What is being asked - Return the entire listing exactly, leaving nothing out.

Data segment -
*****

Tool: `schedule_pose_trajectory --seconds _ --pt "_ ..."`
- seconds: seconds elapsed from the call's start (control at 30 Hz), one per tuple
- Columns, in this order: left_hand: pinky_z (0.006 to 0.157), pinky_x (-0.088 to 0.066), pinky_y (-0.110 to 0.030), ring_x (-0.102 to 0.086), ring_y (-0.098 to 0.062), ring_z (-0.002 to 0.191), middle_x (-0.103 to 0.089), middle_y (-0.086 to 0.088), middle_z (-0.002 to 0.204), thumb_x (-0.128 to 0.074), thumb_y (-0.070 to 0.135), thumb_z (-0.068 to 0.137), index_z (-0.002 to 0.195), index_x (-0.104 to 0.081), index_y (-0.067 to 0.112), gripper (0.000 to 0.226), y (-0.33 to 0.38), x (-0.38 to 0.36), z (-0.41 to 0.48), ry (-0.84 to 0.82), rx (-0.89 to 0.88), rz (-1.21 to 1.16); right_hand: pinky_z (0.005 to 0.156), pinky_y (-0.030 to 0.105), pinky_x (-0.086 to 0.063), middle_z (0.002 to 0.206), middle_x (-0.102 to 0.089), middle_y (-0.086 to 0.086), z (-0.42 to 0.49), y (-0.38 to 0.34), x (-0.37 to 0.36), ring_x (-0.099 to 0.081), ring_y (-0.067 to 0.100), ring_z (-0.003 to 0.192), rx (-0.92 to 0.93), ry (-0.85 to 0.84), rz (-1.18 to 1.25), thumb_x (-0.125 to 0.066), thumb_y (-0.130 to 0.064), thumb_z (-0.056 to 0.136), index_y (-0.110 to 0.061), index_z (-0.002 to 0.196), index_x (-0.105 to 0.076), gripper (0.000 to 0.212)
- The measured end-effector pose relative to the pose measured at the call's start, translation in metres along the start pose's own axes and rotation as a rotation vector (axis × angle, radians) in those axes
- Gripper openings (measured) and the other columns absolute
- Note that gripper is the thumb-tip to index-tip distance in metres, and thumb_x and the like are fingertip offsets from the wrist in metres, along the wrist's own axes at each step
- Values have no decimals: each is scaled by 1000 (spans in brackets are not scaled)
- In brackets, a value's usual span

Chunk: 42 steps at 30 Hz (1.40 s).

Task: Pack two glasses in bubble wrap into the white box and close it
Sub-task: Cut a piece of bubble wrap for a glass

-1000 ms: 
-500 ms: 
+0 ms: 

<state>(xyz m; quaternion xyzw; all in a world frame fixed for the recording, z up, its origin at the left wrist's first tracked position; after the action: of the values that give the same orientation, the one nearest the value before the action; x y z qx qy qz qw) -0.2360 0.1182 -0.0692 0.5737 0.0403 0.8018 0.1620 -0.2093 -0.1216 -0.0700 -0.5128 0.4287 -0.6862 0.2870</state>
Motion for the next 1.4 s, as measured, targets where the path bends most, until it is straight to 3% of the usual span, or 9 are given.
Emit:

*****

Answer box -
Tool: `schedule_pose_trajectory --seconds _ --pt "_ ..."`
- seconds: seconds elapsed from the call's start (control at 30 Hz), one per tuple
- Columns, in this order: left_hand: pinky_z (0.006 to 0.157), pinky_x (-0.088 to 0.066), pinky_y (-0.110 to 0.030), ring_x (-0.102 to 0.086), ring_y (-0.098 to 0.062), ring_z (-0.002 to 0.191), middle_x (-0.103 to 0.089), middle_y (-0.086 to 0.088), middle_z (-0.002 to 0.204), thumb_x (-0.128 to 0.074), thumb_y (-0.070 to 0.135), thumb_z (-0.068 to 0.137), index_z (-0.002 to 0.195), index_x (-0.104 to 0.081), index_y (-0.067 to 0.112), gripper (0.000 to 0.226), y (-0.33 to 0.38), x (-0.38 to 0.36), z (-0.41 to 0.48), ry (-0.84 to 0.82), rx (-0.89 to 0.88), rz (-1.21 to 1.16); right_hand: pinky_z (0.005 to 0.156), pinky_y (-0.030 to 0.105), pinky_x (-0.086 to 0.063), middle_z (0.002 to 0.206), middle_x (-0.102 to 0.089), middle_y (-0.086 to 0.086), z (-0.42 to 0.49), y (-0.38 to 0.34), x (-0.37 to 0.36), ring_x (-0.099 to 0.081), ring_y (-0.067 to 0.100), ring_z (-0.003 to 0.192), rx (-0.92 to 0.93), ry (-0.85 to 0.84), rz (-1.18 to 1.25), thumb_x (-0.125 to 0.066), thumb_y (-0.130 to 0.064), thumb_z (-0.056 to 0.136), index_y (-0.110 to 0.061), index_z (-0.002 to 0.196), index_x (-0.105 to 0.076), gripper (0.000 to 0.212)
- The measured end-effector pose relative to the pose measured at the call's start, translation in metres along the start pose's own axes and rotation as a rotation vector (axis × angle, radians) in those axes
- Gripper openings (measured) and the other columns absolute
- Note that gripper is the thumb-tip to index-tip distance in metres, and thumb_x and the like are fingertip offsets from the wrist in metres, along the wrist's own axes at each step
- Values have no decimals: each is scaled by 1000 (spans in brackets are not scaled)
- In brackets, a value's usual span

Chunk: 42 steps at 30 Hz (1.40 s).

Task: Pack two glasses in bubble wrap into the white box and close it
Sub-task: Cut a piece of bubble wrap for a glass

-1000 ms: 
-500 ms: 
+0 ms: 

<state>(xyz m; quaternion xyzw; all in a world frame fixed for the recording, z up, its origin at the left wrist's first tracked position; after the action: of the values that give the same orientation, the one nearest the value before the action; x y z qx qy qz qw) -0.2360 0.1182 -0.0692 0.5737 0.0403 0.8018 0.1620 -0.2093 -0.1216 -0.0700 -0.5128 0.4287 -0.6862 0.2870</state>
Motion for the next 1.4 s, as measured, targets where the path bends most, until it is straight to 3% of the usual span, or 9 are given.
Emit:

No more output is needed here.